Boot resources redesign

billwear · 8 April 2024 20:51

Explanation

MAAS previously stored the boot resources (boot-loaders, kernels and disk images) in the MAAS database, and then replicated them on all Rack controllers. This make operations difficult and slow, as the database quickly became huge and files had to be transferred to all Racks before they were available for use. To address this issue, we have moved the resource storage from the database to the Region controller, and repurposed the storage in the Rack.

Storing boot resources in the Region Controllers

All boot resources are stored in the local disk in each Controller host (/var/lib/maas/image-storage for deb or $SNAP_COMMON/maas/image-storage for snap). MAAS checks the contents of these directories on every start-up, removing unknown/stale files and downloading any missing resource.

MAAS checks the amount of disk space available before downloading any resource, and stops synchronizing files if there isn’t enough free space. This error will be reported in the logs and a banner in the Web UI.

Storage use by the Rack Controller

Images are no longer copied from the MAAS database to the rack. Instead, the rack downloads images from the region on-demand. This works well with the redesign of the rack controller (now known as the MAAS agent), which has been reimagined as a LRU caching agent. The MAAS agent has limited storage space, managing cache carefully, but it is possible to configure the size of this cache if you need to do so.

As boot resources are now downloaded from a Region controller on-demand, a fast and reliable network connection between Regions and Racks is essential for a smooth operation. Adjusting the cache size might also be important for performance if you regularly deploy a large number of different systems.

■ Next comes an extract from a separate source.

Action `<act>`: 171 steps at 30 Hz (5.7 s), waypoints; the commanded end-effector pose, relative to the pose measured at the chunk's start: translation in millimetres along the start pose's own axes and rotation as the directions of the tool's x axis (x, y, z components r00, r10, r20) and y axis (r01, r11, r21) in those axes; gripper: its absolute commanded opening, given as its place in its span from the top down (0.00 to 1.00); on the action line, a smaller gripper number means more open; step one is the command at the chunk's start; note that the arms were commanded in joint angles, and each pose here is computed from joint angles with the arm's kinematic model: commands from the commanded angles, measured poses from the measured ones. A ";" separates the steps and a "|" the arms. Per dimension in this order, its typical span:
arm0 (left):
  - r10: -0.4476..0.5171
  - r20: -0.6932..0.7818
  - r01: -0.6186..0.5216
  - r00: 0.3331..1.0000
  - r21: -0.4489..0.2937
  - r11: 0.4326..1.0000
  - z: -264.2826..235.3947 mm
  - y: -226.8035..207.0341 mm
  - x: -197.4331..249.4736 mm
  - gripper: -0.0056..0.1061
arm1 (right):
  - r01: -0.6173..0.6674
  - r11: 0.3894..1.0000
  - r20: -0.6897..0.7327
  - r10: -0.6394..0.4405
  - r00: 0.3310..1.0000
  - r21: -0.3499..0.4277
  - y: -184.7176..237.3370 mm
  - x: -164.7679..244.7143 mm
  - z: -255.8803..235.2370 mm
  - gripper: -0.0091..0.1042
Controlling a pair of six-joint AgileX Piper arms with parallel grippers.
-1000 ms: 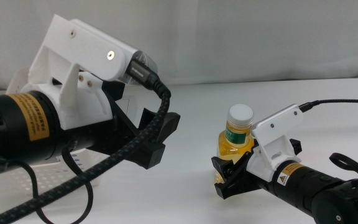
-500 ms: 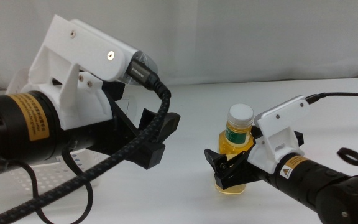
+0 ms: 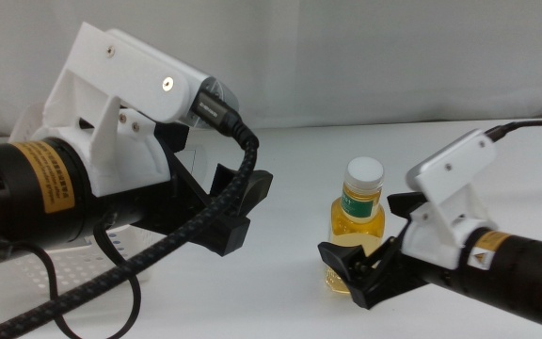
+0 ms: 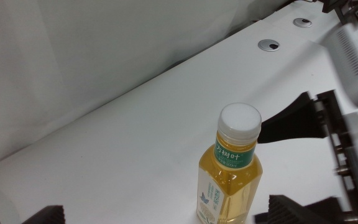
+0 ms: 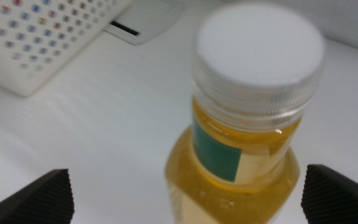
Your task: Use arms to grab the bottles and put them into the dustbin to the left of the table.
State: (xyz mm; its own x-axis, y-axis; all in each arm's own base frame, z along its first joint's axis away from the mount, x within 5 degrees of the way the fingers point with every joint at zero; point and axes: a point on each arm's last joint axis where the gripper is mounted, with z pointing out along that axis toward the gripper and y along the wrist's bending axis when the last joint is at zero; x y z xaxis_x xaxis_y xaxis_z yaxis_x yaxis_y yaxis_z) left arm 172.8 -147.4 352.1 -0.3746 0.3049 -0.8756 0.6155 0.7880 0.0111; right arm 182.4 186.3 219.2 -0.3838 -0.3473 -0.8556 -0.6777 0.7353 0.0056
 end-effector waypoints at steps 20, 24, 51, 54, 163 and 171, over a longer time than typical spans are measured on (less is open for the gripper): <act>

One-time image migration process

The first Region controller that upgrades will try to move all images out of the database. This is a background operation performed after all database migrations are applied, and it’s not reversible. This is also a blocking operation, so MAAS might be un-available for some time (i.e., you should plan for some downtime during the upgrade process).

MAAS will check if the host has enough disk space before starting to export the resources, and it will not proceed otherwise. In order to discover how much disk space you need for all your images, you can run the following SQL query in MAAS database before upgrading:

SELECT SUM(N."size")
FROM (SELECT DISTINCT ON (F."sha256") F."size" FROM MAASSERVER_BOOTRESOURCEFILE F ORDER by F."sha256") N;

The controllers are no longer capable of serving boot resources directly from the database, and won’t be able to commission or to deploy machines until this migration succeeds. If the process fails, you must free enough disk space and restart the controller for the migration to be attempted again.

Sync works differently

When downloading boot resources from an upstream source (e.g. images.maas.io), MAAS divides the workload between all Region controllers available, so each file is downloaded only once, but not all by the same controller. After all external files were fetched, the controllers synchronize files among them in a peer-to-peer fashion. This requires direct communication between Regions to be allowed, so you should review your firewall rules before upgrading.

In this new model, a given image is only available for deployment after all regions have it, although stale versions can be used until everyone is up to date. This differs from previous versions where the boot resource needed to be copied to all Rack controllers before it was available, meaning that the images should be ready for use sooner.